Na infância deve ser iniciada a educação financeira, garantindo aos filhos o aprendizado da administração do dinheiro e os benefícios que esta prática traz, principalmente na vida adulta. Antes de começar a ensinar, os pais devem escolher a melhor maneira (metodologia) de educar financeiramente as crianças. Um único método facilitará o entendimento e o aprendizado, sem confundir os pequenos.
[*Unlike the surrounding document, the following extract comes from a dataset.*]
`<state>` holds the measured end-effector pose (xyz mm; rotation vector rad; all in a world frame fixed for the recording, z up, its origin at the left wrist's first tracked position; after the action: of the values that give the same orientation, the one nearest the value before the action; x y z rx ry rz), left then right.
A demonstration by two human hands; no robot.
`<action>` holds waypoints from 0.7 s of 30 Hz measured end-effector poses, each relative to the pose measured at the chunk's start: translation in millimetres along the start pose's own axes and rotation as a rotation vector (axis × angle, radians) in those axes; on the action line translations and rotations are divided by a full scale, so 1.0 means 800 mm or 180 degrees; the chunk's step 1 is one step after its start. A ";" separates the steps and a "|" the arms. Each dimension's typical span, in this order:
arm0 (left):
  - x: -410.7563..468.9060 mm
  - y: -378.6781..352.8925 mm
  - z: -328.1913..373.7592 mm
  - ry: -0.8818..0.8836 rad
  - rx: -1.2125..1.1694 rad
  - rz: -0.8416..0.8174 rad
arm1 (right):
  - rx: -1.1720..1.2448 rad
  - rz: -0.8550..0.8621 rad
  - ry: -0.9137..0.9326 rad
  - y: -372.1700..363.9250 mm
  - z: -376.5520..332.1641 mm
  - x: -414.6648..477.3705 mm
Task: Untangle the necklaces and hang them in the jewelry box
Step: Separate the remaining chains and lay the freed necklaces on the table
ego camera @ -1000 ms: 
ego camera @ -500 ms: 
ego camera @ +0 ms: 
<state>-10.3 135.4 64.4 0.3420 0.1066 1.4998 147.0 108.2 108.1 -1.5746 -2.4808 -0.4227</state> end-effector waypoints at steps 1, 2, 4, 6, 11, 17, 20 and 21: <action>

A partir de então, os pais devem explicar o tema aos filhos no contexto deles, considerando que são crianças. Isto ajudará a compreensão e despertará interesse sobre o assunto. O dinheiro deve ser dado aos finais de semana, e o primeiro montante deverá ser acompanhado de um cofrinho, o que ajudará seu filho a compreender o significado de poupar.
A educação financeira também deve ensinar as crianças sobre suas prioridades. Afinal, não se pode ter tudo ao mesmo tempo. Muitas coisas demoram até serem conquistadas. Por isso, se ela ansiar por um tênis ao passear no shopping, por exemplo, faça com que ela reflita em comprar o que está desejando naquele momento ou economizar o dinheiro para adquirir o vídeo game que ela tanto almeja ter.
Lembre-se: o exemplo é um importante aliado na educação financeira. E os pais são professores por meio das próprias práticas. É importante que eles tenham atitudes que condigam com o que estão ensinando. E nunca remunere os pequenos por cumprir tarefas domésticas ou escolares. Adquirir conhecimento ou ajudar a família jamais deve resultar em recompensa financeira.
Desta forma, ao invés de afirmar que “dinheiro não dá em árvore”, sente e converse com o seu filho sobre o assunto, ensine e mostre exemplos para que ele entenda o valor do dinheiro. No futuro, ele lhe agradecerá.